Elkhoudary Mahmoud M, Marie Aya A, Hammad Sherin F, Salim Mohamed M, Kamal Amira H
Department of Pharmaceutical Chemistry, Faculty of Pharmacy, Horus University-Egypt, New Damietta, 34517, Egypt.
Department of Pharmaceutical Analytical Chemistry, Faculty of Pharmacy, Tanta University, Tanta, 31527, Egypt.
BMC Chem. 2024 Nov 29;18(1):237. doi: 10.1186/s13065-024-01351-8.
This study represents a comparison among the performances of four multivariate procedures: partial least square (PLS) and artificial neural networks (ANN) in addition to support vector regression (SVR) and extreme gradient boosting (XG Boost) algorithm for the determination of the anti-diabetic mixture of pioglitazone (PIO), alogliptin (ALG) and glimepiride (GLM) in pharmaceutical formulations with aid of UV spectrometry. Key wavelengths were selected using knowledge-based variable selection and various preprocessing methods (e.g., mean centering, orthogonal scatter correction, and principal component analysis) to minimize noise and improve model precision. XG Boost effectively enhanced computing speed and accuracy by focusing on specific spectral features rather than the entire spectrum, demonstrating its advantages in resolving complex, overlapping spectral data. The independent test results of different models demonstrated that XG Boost outperformed other methods. XG Boost achieved the lowest root mean squared error of prediction (RMSEP) and standard deviation (SD) values across all compounds, indicating minimal prediction error and variability. For PIO, XG Boost recorded an RMSEP of 0.100 and SD of 0.369, significantly better than PLS and ANN. For ALG, XG Boost showed near-perfect performance with an RMSEP of 0.001 and SD of 0.005, outperforming SVR and PLS, which had higher error rates. In the case of GLM, XG Boost also excelled with an RMSEP of 0.001 and SD of 0.018, demonstrating superior precision compared to the much higher errors seen in PLS and ANN. These results highlight XG Boost's exceptional ability to handle complex, overlapping spectral data, making it the most reliable and accurate model in this study.

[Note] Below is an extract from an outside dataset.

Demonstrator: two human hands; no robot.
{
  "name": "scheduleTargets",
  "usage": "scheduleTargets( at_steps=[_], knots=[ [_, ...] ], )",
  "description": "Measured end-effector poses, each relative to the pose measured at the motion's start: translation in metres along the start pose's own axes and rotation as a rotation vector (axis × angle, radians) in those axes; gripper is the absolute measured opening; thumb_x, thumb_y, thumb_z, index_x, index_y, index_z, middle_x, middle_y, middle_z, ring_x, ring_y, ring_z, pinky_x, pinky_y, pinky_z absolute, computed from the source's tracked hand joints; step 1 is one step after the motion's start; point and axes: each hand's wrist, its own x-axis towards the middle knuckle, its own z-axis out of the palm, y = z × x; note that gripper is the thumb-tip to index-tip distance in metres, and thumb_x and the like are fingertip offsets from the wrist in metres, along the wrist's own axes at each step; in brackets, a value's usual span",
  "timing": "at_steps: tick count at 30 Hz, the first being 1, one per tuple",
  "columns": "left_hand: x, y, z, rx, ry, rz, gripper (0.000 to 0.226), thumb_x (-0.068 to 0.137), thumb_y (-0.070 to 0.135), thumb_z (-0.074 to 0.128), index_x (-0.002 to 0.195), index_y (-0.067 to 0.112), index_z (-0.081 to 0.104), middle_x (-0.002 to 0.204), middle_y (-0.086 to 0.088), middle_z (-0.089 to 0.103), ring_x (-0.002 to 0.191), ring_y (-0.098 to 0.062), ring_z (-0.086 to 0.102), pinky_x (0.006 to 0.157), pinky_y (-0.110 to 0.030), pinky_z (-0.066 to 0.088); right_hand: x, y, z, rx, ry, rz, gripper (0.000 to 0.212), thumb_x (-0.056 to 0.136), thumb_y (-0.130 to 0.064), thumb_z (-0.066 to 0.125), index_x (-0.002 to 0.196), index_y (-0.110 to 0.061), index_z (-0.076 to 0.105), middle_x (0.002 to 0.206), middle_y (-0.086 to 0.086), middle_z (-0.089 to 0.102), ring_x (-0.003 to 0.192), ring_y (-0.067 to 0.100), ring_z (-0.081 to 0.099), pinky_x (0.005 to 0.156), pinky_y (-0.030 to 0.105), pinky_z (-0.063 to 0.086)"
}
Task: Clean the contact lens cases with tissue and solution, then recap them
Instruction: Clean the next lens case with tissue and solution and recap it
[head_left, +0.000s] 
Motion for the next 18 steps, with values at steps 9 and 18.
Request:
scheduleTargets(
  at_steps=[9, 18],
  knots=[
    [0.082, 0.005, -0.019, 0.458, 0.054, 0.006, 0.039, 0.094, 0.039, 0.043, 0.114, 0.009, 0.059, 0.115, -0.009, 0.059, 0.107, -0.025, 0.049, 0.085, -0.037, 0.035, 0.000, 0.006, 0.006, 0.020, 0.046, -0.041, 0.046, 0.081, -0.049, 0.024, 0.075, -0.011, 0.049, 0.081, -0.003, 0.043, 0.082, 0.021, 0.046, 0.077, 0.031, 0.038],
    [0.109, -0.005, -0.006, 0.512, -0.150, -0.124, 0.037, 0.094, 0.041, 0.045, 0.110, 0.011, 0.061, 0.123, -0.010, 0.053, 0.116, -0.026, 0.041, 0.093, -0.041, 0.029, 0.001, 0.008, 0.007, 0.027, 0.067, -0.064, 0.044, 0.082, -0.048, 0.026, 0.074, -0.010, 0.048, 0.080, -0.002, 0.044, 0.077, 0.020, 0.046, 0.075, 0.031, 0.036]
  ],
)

偏最小二乘法(PLS)、人工神经网络(ANN)、支持向量回归(SVR)以及极端梯度提升(XG Boost)算法,旨在借助紫外光谱法测定药物制剂中吡格列酮(PIO)、阿格列汀(ALG)和格列美脲(GLM)的抗糖尿病混合物。利用基于知识的变量选择和各种预处理方法(如均值中心化、正交散射校正和主成分分析)来选择关键波长,以减少噪声并提高模型精度。XG Boost通过关注特定光谱特征而非整个光谱,有效提高了计算速度和准确性,显示出其在解析复杂重叠光谱数据方面的优势。不同模型的独立测试结果表明,XG Boost的性能优于其他方法。XG Boost在所有化合物中均实现了最低的预测均方根误差(RMSEP)和标准差(SD)值,表明预测误差和变异性最小。对于PIO,XG Boost的RMSEP为0.100,SD为0.369,明显优于PLS和ANN。对于ALG,XG Boost表现近乎完美,RMSEP为0.001,SD为0.005,优于误差率较高的SVR和PLS。对于GLM,XG Boost同样表现出色,RMSEP为0.001,SD为0.018,与PLS和ANN中较高的误差相比,显示出卓越的精度。这些结果突出了XG Boost处理复杂重叠光谱数据的卓越能力,使其成为本研究中最可靠、最准确的模型。